-------- Material to process --------
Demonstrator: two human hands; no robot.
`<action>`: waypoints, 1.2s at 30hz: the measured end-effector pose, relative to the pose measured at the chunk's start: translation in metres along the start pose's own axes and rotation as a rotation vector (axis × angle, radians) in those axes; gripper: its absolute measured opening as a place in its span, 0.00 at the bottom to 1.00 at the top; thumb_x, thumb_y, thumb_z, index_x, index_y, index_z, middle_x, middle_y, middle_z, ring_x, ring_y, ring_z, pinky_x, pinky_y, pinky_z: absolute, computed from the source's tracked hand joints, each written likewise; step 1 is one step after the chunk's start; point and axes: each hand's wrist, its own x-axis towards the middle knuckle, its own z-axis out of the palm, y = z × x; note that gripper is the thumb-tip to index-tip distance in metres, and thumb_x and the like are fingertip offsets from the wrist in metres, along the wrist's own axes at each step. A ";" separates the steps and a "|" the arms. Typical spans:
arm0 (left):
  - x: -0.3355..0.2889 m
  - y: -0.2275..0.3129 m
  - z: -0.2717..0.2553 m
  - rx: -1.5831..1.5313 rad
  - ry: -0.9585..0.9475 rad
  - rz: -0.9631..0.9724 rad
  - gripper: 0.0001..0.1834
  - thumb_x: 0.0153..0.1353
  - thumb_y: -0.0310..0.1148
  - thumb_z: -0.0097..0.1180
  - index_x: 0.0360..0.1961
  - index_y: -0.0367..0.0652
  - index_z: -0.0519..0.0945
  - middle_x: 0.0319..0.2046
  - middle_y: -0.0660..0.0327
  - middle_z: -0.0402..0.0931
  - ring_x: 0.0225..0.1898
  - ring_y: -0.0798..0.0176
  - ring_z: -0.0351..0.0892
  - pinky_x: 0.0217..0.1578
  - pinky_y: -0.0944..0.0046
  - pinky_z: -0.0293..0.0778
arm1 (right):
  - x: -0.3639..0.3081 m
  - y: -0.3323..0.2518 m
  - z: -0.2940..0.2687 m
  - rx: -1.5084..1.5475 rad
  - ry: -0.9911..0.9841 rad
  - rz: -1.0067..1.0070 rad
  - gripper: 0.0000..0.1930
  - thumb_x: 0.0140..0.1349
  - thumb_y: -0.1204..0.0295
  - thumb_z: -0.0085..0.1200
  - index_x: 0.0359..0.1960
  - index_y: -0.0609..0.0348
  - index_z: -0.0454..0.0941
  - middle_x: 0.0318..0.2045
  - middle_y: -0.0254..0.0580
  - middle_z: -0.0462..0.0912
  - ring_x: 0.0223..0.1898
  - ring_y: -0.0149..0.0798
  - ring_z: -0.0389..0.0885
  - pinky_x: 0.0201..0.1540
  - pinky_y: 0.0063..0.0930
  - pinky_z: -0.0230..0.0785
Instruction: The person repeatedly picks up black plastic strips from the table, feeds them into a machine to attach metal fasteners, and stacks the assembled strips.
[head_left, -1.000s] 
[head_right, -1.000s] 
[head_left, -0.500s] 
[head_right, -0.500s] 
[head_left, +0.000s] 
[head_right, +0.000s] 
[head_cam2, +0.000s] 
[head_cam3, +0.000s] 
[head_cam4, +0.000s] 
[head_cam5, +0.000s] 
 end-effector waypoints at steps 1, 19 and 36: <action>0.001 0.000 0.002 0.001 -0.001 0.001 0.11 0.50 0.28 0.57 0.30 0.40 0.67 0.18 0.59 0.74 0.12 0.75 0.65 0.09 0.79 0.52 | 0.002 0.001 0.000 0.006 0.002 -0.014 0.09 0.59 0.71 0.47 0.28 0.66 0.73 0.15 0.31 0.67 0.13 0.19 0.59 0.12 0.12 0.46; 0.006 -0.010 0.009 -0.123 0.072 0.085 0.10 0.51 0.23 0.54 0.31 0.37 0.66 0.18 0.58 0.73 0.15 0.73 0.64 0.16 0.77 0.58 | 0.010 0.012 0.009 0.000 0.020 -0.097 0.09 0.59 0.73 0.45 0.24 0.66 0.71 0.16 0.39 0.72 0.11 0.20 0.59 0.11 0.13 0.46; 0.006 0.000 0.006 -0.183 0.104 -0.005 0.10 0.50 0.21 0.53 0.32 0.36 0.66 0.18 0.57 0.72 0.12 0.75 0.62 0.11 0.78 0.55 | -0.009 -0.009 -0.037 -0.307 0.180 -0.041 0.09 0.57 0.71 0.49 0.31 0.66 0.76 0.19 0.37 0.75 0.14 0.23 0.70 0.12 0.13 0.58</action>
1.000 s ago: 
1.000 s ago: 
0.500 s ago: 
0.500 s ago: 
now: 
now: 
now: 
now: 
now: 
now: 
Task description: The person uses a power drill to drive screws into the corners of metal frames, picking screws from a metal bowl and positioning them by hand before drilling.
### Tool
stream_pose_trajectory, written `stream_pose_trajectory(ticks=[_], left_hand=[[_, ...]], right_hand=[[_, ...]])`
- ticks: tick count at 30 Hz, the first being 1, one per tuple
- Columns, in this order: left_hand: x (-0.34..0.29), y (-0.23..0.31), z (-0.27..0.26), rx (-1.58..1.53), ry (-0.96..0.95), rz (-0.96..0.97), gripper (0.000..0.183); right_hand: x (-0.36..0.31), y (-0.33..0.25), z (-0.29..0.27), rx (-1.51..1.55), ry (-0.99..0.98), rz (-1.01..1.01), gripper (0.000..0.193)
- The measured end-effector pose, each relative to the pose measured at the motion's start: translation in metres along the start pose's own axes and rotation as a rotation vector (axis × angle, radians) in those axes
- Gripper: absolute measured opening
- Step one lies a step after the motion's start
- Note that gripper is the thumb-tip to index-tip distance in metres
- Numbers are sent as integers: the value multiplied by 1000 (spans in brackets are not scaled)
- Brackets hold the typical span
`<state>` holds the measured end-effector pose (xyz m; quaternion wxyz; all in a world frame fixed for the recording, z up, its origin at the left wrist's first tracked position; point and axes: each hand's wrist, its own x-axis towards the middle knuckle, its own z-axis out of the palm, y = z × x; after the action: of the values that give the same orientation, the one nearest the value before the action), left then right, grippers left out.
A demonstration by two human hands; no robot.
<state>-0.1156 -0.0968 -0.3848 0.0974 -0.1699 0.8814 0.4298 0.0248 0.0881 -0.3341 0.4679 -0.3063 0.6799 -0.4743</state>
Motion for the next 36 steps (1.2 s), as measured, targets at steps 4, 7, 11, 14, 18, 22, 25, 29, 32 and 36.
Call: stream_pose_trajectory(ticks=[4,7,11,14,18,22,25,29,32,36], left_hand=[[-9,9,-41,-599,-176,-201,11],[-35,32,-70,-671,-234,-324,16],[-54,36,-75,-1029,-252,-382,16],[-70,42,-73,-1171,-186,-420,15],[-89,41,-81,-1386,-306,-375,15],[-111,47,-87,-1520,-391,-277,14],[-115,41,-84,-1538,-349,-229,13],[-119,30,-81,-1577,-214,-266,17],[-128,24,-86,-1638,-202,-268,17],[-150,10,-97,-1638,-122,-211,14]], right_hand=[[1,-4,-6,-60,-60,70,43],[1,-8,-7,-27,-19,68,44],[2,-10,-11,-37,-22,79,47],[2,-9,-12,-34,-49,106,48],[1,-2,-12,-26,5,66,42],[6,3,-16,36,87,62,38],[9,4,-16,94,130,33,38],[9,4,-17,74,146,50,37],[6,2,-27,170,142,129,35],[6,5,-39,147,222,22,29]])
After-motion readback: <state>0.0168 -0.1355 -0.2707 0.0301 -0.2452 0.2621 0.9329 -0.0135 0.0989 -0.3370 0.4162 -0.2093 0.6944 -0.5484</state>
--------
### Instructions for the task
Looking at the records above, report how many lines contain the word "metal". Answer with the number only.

### Expected answer
2